Born in London in 1944, Fisher is a poet, painter, publisher, teacher and performer. He has exhibited widely and has work in the Tate collection, King’s College Archive, Living Museum Iceland, and Hereford Museum. He participated as poet, performer and installation artist with the English Fluxus group in the 1970s. He started professional work as a painter in 1978. After twenty years in lead and plastics industries he started teaching art, art history and poetry at Goldsmiths’ College in the eighties. He started work at Herefordshire College of Art & Design in 1989 and in 1998 became Head of Art at Roehampton University. In 2002 he was appointed as Professor of Poetry & Art and in 2005 became Head of Contemporary Arts at Manchester Metropolitan University, where he is Emeritus Professor of Poetry and Art. Last year saw a reprint of his volume PLACE and the publication of the collected Gravity as a consequence of shape, from Reality Street and a collection of essays, Imperfect Fit, published by University of Alabama.

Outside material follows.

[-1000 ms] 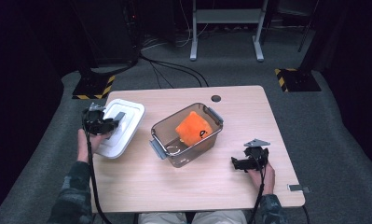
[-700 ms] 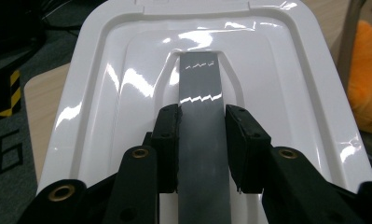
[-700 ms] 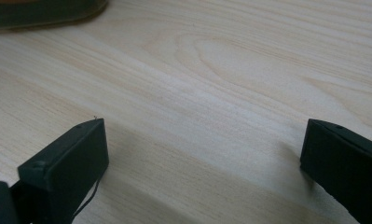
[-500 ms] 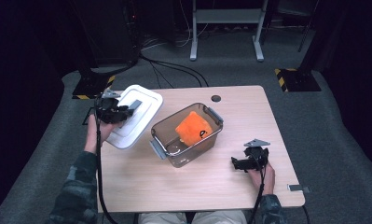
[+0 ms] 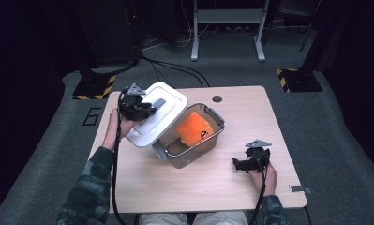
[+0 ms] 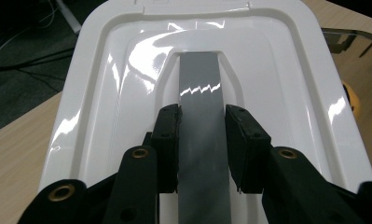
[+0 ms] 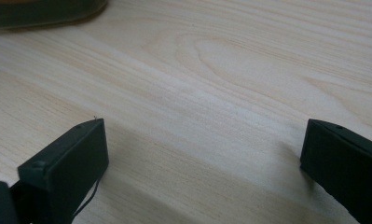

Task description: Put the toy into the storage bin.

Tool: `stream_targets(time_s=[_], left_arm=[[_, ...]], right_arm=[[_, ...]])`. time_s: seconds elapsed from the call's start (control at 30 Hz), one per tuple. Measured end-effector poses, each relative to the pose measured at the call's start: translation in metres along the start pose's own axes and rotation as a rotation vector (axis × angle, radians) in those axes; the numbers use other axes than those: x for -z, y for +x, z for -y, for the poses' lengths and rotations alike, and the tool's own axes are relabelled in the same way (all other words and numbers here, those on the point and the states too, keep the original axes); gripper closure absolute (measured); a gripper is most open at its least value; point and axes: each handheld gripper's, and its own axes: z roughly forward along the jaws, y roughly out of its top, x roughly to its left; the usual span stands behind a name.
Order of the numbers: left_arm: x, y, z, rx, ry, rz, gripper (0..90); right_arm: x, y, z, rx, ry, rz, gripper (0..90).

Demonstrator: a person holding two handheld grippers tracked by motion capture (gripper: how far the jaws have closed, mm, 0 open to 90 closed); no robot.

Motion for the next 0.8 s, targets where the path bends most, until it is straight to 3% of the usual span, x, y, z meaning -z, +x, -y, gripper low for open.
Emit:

Jean-Charles Depaule was born in Toulon in 1945. After spending his childhood in Nîmes and Paris, he lived in Cairo and Marseille before settling in Paris again. An urban anthropologist as well as a poet, Jean Charles Depaule taught at the School of Architecture of Versailles before pursuing his research on the spaces of the Eastern Arab world and on the words of urban life at the Centre National de la Recherche Scientifique (CNRS). Besides his writing practices as scholar and poet, Depaule is also an artist who works with 2 or 3D images.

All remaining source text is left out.